Franco: Primeiro que não sabemos quantas pessoas trans existem no país. Nas pesquisas nacionais, quando se pergunta a identidade de gênero ou o pesquisador não tem informação suficiente para perguntar ou quem responde não tem informação para responder.
O tema dos hormônios também é um problema. A testosterona, por exemplo, está em escassez. Em termos práticos as pessoas não se preocupam com as pessoas trans e as trans masculinas são muito mais invisíveis dentro do coletivo. São questões que, se não tomar em conta de uma perspectiva mais sorora ou fraternal com outras intersecções, dificilmente vamos alcançar visibilizar algo.
E com a classe médica? Como é a relação?
Franco: Aqui temos boa relação com o Colégio de Médicos e com algumas escolas de medicina, mas há muita patologização por parte da medicina. Aí se coloca um limite entre a medicina e o movimento trans. A patologização que temos vivido é constante. Nunca se deteve porque os médicos tão pouco entendem que estão patologizando. Eles pensam que estão fazendo o bem quando dizem que a pessoa tem uma disforia. Não entendem que há liberdade de poder eleger ou poder sentir o seu gênero e viver como quiser. Há muitas coisas que não conseguem entender. Inclusive, isso também ocorre dentro do movimento feminista.
Feminismo e pessoas trans
Fale um pouco desta relação com o movimento feminista, das contradições…
Franco: Eu entendo que há uma gradação confusa e complicada com o movimento feminista. Eu a encaro numa perspectiva anedótica. O movimento feminista tem mais de duzentos anos, cresceu com todas as dificuldades do fato de ser mulher.
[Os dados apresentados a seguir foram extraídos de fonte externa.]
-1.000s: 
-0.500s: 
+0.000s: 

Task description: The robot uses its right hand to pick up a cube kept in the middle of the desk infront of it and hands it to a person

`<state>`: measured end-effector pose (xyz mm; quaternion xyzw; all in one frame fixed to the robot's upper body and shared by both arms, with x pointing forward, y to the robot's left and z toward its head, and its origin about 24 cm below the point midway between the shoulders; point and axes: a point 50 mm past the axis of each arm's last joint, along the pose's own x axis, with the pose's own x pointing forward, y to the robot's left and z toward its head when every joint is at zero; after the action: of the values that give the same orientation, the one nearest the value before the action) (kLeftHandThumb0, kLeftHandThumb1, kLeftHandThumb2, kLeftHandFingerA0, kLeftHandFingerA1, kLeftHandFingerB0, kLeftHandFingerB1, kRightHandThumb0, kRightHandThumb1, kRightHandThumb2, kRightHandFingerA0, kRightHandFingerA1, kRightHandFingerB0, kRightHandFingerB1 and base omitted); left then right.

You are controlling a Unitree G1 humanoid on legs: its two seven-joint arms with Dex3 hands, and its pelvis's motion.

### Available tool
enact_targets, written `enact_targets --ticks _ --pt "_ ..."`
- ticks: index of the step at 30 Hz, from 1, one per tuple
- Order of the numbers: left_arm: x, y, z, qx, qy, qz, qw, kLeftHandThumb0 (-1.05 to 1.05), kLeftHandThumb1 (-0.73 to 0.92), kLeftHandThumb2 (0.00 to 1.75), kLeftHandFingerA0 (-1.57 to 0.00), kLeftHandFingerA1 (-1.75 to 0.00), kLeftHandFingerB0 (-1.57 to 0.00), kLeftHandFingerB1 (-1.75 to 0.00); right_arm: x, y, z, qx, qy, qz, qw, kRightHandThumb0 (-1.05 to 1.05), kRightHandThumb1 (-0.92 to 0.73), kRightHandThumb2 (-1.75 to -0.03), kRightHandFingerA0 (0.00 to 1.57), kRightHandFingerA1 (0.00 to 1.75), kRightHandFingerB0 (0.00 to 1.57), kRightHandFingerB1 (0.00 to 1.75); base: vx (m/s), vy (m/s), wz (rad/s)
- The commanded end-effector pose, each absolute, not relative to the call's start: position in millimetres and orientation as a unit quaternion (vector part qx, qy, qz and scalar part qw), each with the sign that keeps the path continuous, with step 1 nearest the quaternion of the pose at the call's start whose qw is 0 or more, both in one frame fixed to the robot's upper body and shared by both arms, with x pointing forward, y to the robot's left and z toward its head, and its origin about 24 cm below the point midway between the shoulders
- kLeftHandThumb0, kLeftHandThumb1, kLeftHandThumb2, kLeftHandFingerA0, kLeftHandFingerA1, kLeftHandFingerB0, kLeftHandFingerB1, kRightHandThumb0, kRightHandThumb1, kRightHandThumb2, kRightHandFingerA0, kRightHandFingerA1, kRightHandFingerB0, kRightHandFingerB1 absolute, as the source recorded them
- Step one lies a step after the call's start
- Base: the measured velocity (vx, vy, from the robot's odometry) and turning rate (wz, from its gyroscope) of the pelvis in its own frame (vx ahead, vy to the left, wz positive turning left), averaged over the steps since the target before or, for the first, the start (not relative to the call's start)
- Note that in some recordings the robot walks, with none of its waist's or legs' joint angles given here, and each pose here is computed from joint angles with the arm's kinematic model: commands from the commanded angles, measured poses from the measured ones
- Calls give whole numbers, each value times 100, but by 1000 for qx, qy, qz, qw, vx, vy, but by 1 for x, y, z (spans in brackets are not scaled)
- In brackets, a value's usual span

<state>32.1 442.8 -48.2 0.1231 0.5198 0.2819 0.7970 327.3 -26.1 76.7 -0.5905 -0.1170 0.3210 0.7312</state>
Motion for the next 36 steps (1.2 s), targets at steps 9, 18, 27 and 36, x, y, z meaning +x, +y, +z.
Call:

Chegou num ponto em que gerou uma tremenda abertura para outras coisas, para entender o mundo com maior igualdade, até como maior carinho! De uma maneira mais cuidadosa, o feminismo entrega muitas ferramentas para ver o mundo de outra forma. E, então, chegam pessoas que vão mais além da lógica de ser mulher e ser a sujeita oprimida e diz, por exemplo, que tem qualidades masculinas, tem pênis, testículos, mas sente-se mulher e ainda mais oprimida. Então surge a questão de reconhecer essa pessoa, que não é a sujeita própria do feminismo. E aí uma parte do movimento diz: temos lutado para as mulheres e hoje em dia chegam outras pessoas que não havíamos convidado para “esta festa”.
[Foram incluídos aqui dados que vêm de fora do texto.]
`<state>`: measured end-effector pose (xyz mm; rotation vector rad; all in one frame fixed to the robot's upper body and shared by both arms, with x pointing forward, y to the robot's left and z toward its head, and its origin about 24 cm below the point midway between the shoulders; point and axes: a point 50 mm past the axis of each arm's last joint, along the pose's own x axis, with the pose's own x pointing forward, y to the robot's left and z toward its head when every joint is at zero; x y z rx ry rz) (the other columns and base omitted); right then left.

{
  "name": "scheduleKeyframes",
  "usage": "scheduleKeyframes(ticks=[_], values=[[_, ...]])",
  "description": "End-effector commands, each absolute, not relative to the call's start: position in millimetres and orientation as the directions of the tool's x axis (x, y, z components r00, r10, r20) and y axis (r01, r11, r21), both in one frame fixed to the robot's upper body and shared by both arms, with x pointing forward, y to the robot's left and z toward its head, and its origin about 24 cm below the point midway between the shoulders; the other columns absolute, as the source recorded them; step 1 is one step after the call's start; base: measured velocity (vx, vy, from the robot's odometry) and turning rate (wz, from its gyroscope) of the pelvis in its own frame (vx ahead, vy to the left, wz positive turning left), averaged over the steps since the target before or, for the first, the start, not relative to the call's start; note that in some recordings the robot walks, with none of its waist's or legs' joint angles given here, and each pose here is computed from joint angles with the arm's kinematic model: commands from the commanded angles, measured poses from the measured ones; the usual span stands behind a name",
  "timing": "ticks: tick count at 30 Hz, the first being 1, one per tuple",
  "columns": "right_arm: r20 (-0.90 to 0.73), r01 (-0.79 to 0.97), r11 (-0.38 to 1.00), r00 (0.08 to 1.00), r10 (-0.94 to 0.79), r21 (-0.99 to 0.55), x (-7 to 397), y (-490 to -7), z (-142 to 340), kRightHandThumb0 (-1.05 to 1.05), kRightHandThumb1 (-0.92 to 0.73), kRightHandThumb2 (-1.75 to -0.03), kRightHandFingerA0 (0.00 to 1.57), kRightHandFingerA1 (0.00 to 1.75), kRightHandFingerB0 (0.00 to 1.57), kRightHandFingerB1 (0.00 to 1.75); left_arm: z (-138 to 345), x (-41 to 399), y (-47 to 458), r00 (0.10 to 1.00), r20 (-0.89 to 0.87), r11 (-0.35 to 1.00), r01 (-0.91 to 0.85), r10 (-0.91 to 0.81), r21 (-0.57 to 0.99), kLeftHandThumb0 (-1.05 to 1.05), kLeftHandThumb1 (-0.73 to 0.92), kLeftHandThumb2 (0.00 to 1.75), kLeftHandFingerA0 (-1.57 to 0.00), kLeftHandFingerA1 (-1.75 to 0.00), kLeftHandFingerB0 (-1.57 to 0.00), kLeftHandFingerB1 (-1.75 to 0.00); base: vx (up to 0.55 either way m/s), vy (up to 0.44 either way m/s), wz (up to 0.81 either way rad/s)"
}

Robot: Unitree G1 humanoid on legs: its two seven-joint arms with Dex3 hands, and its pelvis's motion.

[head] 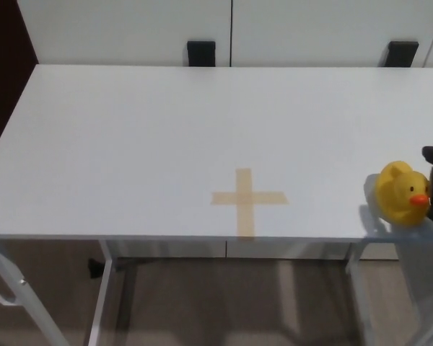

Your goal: The robot uses its right hand to push the yellow duck toy to the center of the white desk.

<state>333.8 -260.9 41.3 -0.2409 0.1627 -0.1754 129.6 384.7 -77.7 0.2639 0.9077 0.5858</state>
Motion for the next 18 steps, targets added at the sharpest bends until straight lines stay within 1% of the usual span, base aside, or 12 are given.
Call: scheduleKeyframes(ticks=[1, 2, 4, 5, 6, 12, 13, 15, 18], values=[[-0.218, 0.088, 0.97, 0.966, -0.139, -0.228, 330.2, -239.9, 20.8, -0.74, -0.71, -1.09, 0.52, 0.65, 0.38, 0.57, -76.1, 129.2, 386.4, 0.483, -0.65, 0.81, -0.362, 0.587, 0.462, -0.12, 0.63, 0.85, -0.87, -0.9, -0.83, -0.96, 0.0, 0.0, 0.0], [-0.222, 0.082, 0.971, 0.966, -0.133, -0.224, 329.1, -238.3, 19.1, -0.78, -0.92, -0.68, 0.56, 0.55, 0.41, 0.44, -76.6, 128.5, 386.1, 0.483, -0.652, 0.811, -0.357, 0.584, 0.463, -0.12, 0.6, 0.92, -0.88, -0.91, -0.84, -0.98, 0.0, 0.0, 0.0], [-0.226, 0.075, 0.972, 0.966, -0.126, -0.22, 327.6, -236.6, 17.0, -0.78, -0.92, -0.68, 0.56, 0.55, 0.41, 0.44, -77.1, 127.6, 385.7, 0.484, -0.654, 0.813, -0.352, 0.582, 0.463, -0.12, 0.6, 0.92, -0.88, -0.91, -0.84, -0.98, 0.0, 0.0, 0.0], [-0.229, 0.063, 0.973, 0.967, -0.115, -0.221, 327.6, -233.3, 15.7, -0.75, -0.73, -1.1, 0.48, 0.63, 0.35, 0.56, -77.5, 127.5, 385.4, 0.483, -0.655, 0.814, -0.358, 0.581, 0.458, -0.13, 0.62, 0.86, -0.91, -0.93, -0.87, -1.02, 0.0, 0.0, 0.0], [-0.232, 0.044, 0.973, 0.968, -0.097, -0.226, 328.6, -226.8, 14.5, -0.76, -0.92, -0.7, 0.54, 0.56, 0.38, 0.44, -77.7, 127.7, 385.1, 0.481, -0.658, 0.815, -0.359, 0.579, 0.455, -0.14, 0.63, 0.83, -0.85, -0.89, -0.84, -1.0, 0.0, 0.0, 0.0], [-0.237, 0.017, 0.973, 0.969, -0.073, -0.232, 331.2, -211.9, 12.9, -0.75, -0.92, -0.71, 0.55, 0.55, 0.39, 0.45, -78.0, 128.7, 384.2, 0.483, -0.66, 0.817, -0.347, 0.576, 0.46, -0.13, 0.62, 0.84, -0.87, -0.92, -0.83, -0.99, 0.0, 0.0, 0.0], [-0.236, 0.008, 0.975, 0.97, -0.062, -0.224, 332.3, -206.5, 13.2, -0.75, -0.92, -0.71, 0.55, 0.59, 0.42, 0.47, -78.8, 127.7, 383.5, 0.483, -0.661, 0.819, -0.345, 0.574, 0.459, -0.13, 0.62, 0.87, -0.91, -0.94, -0.85, -1.0, 0.0, 0.0, 0.0], [-0.232, -0.001, 0.979, 0.972, -0.047, -0.204, 334.3, -197.2, 14.2, -0.73, -0.92, -0.71, 0.54, 0.59, 0.41, 0.46, -80.1, 126.4, 382.5, 0.48, -0.663, 0.819, -0.343, 0.574, 0.461, -0.15, 0.63, 0.85, -0.9, -0.93, -0.84, -0.99, 0.0, 0.0, 0.0], [-0.227, 0.005, 0.983, 0.973, -0.048, -0.182, 336.0, -190.4, 15.4, -0.71, -0.92, -0.69, 0.55, 0.59, 0.42, 0.46, -80.7, 126.2, 381.8, 0.48, -0.663, 0.819, -0.343, 0.574, 0.461, -0.13, 0.61, 0.87, -0.91, -0.94, -0.84, -1.0, 0.0, 0.0, 0.0]])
As feministas não estão fora, tão pouco, da lógica da patologização. Muitas o entendem muito bem, outras não. Eis aí que surge o movimento de feministas radicais trans excludentes, que defendem o feminismo somente para mulheres com vagina. E a trans feminina, que também é oprimida, fica de fora. O trans masculino, que também tem uma vivência feminina acerca do assédio, da violação, do aborto, também fica de fora. Eu creio que desta tensão surge a oportunidade de novos feminismos, do trans-feminismo.
Desigualdade social
O discurso do senso comum costuma ser de que o Chile é uma nação rica economicamente. Não parece ser isso mostrado pelo estallido.
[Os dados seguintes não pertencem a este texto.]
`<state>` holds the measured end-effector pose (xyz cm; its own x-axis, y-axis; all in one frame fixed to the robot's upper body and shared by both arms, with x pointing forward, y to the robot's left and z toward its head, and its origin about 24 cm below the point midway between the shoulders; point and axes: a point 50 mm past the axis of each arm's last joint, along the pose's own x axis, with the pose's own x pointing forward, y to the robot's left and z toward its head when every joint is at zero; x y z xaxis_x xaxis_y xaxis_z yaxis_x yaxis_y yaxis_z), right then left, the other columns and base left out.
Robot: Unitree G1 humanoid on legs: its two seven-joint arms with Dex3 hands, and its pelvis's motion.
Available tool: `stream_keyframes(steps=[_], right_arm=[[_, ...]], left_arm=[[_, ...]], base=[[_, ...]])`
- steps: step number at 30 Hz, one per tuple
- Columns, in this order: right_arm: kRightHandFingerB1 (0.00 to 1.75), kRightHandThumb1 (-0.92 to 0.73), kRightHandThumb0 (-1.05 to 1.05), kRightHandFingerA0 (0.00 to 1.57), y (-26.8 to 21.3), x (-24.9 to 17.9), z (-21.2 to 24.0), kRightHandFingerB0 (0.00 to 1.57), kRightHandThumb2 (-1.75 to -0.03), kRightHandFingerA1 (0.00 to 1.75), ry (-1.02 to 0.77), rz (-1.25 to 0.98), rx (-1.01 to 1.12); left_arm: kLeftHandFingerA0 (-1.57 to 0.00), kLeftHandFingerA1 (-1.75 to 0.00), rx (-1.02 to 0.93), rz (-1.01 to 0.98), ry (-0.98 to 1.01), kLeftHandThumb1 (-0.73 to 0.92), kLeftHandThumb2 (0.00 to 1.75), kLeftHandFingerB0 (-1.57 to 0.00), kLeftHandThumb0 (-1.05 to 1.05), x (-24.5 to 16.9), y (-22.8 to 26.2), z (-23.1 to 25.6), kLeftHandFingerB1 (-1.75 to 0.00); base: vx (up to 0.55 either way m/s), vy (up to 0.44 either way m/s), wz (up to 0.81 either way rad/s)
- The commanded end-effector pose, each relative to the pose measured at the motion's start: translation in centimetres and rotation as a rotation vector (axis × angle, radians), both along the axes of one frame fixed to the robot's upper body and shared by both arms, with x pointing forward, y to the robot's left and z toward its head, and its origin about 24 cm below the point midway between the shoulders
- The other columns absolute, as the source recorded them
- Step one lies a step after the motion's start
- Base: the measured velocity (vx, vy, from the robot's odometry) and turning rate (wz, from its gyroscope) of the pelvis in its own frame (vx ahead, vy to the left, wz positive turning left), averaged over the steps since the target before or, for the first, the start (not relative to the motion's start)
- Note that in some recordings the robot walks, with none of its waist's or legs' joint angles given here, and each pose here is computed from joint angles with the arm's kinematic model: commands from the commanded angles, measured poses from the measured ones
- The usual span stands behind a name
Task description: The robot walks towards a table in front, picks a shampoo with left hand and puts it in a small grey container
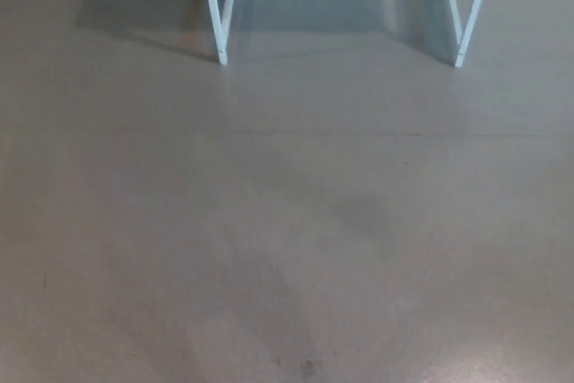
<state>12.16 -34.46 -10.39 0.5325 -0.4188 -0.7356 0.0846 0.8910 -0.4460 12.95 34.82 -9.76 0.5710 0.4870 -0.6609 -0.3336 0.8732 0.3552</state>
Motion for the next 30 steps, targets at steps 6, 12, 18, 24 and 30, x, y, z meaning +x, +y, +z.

Franco: O Chile era, pelo menos para a região, um país quase de primeiro mundo, muito desenvolvido. Mostrou-se como um país que saiu da ditadura, da pobreza, de maneira muito airosa. Efetivamente teve gente que lucrou muito. Mas há muita desigualdade. Tem gente que não tem problema de dinheiro e nem sabe o que é isso, tem tanto que não dimensiona. Por outro lado há gente que também não dimensiona porque não sabe o que é ter dinheiro e nunca o tem. Então tão pouco consegue dimensionar quanto é um salário mínimo, quanto você alcança com ele. Tem gente muito pobre que vive em situações de pobreza cíclica: não tem dinheiro, não tem oportunidade, não tem nem ideias e tão pouco têm como desenvolvê-las. É uma pobreza constante.